No image is to be carried over; reproduce the rest of the listing word for word.

[GIVEN DATA — start]

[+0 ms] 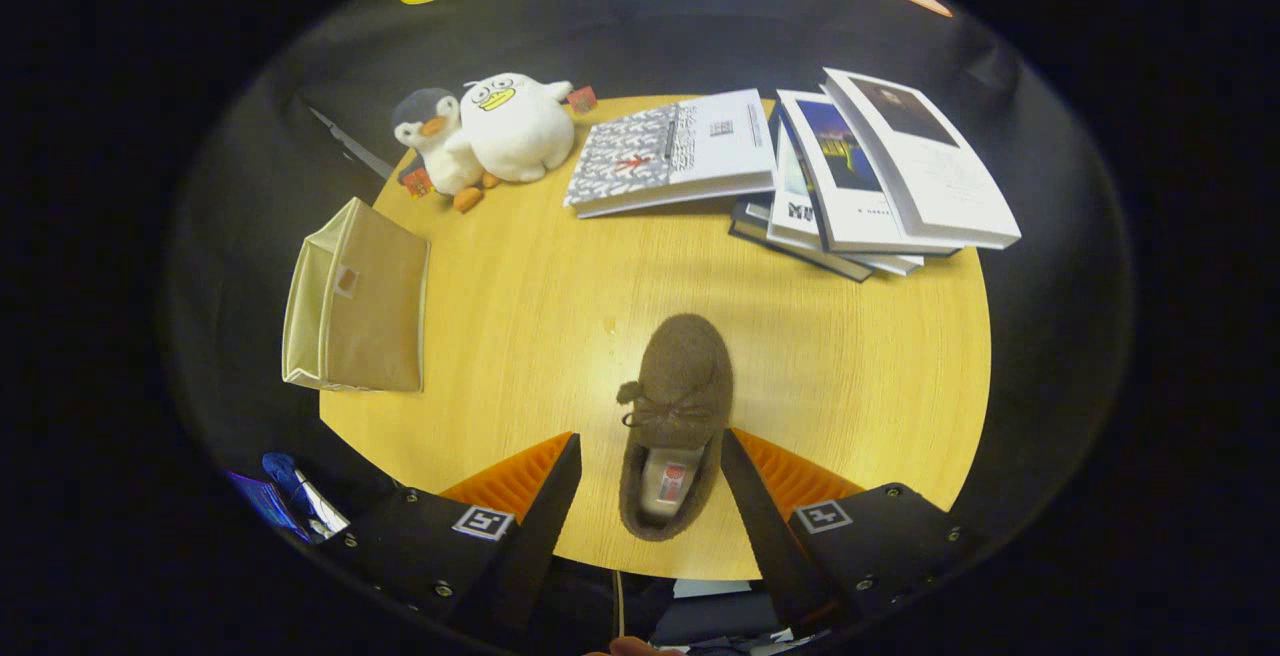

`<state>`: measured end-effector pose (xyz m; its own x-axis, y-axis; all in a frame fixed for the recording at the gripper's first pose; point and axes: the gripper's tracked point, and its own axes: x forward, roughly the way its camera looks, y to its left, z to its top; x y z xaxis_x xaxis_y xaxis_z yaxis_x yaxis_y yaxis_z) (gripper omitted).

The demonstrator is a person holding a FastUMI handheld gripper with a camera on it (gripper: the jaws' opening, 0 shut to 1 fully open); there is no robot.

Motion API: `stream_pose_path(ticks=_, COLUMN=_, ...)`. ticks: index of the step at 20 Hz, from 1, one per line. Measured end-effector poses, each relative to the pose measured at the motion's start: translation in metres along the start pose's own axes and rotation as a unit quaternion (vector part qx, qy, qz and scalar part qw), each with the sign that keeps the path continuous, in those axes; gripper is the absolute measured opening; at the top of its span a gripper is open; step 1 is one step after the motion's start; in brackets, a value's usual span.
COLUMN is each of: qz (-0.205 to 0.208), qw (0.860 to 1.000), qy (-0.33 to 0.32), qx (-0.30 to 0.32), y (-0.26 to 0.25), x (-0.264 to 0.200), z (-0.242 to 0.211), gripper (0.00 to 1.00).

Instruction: Open the storage box then place both shoes into the box .Put the left shoe in first, then the right shoe, with the right side of both shoes facing outward in a uniform manner.

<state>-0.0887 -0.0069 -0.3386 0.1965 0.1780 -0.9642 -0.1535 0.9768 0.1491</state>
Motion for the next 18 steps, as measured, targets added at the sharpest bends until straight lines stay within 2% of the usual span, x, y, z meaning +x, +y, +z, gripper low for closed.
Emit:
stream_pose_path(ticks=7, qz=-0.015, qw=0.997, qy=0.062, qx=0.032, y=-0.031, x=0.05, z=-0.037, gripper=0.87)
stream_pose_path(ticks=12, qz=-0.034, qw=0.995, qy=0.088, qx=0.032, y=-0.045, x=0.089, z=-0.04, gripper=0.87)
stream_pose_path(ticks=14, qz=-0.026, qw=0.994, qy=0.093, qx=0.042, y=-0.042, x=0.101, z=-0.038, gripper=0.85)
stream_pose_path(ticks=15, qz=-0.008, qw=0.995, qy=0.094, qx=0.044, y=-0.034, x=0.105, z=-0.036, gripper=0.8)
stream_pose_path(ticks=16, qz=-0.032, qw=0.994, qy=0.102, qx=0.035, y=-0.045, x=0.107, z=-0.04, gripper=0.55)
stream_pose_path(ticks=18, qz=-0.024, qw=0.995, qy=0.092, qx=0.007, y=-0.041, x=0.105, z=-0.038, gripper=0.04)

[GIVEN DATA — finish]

● **OUTPUT**:
[+0 ms] 

`<state>`: measured end-effector pose (xyz m; its own x-axis, y-axis; all in a frame fixed for the recording at the gripper's first pose; point and axes: the gripper's tracked point, and its own axes: x forward, roughly the way its camera looks, y to its left, z to its top; x y z xaxis_x xaxis_y xaxis_z yaxis_x yaxis_y yaxis_z) (gripper omitted).

The demonstrator is a person holding a FastUMI handheld gripper with a camera on it (gripper: the jaws' opening, 0 shut to 1 fully open); there is no robot.

Motion API: `stream_pose_path(ticks=_, COLUMN=_, ...)`. ticks: index of the step at 20 Hz, from 1, one per line. Measured end-effector poses, each relative to the pose measured at the motion's start: translation in metres along the start pose's own axes and rotation as a unit quaternion (vector part qx, qy, qz and scalar part qw), each with the sign that keeps the path continuous, in those axes; gripper is the absolute measured opening; at the top of its span a gripper is open; step 1 is one step after the motion's start; in brackets, a value's usual span.
COLUMN is each of: qz (-0.205 to 0.208), qw (0.860 to 1.000), qy (-0.33 to 0.32), qx (-0.30 to 0.32), y (-0.26 to 0.25), x (-0.264 to 0.200), z (-0.242 to 0.211), gripper (0.00 to 1.00).

Instruction: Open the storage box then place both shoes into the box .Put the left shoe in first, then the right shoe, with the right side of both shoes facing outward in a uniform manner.

<state>-0.0887 -0.0069 -0.3386 0.1965 0.1780 -0.9642 -0.1535 0.9768 0.1491</state>
Motion for the next 18 steps, as measured, targets added at the sharpest bends until straight lines stay within 2% of the usual span, x, y, z meaning +x, +y, +z, gripper low for closed.
Emit:
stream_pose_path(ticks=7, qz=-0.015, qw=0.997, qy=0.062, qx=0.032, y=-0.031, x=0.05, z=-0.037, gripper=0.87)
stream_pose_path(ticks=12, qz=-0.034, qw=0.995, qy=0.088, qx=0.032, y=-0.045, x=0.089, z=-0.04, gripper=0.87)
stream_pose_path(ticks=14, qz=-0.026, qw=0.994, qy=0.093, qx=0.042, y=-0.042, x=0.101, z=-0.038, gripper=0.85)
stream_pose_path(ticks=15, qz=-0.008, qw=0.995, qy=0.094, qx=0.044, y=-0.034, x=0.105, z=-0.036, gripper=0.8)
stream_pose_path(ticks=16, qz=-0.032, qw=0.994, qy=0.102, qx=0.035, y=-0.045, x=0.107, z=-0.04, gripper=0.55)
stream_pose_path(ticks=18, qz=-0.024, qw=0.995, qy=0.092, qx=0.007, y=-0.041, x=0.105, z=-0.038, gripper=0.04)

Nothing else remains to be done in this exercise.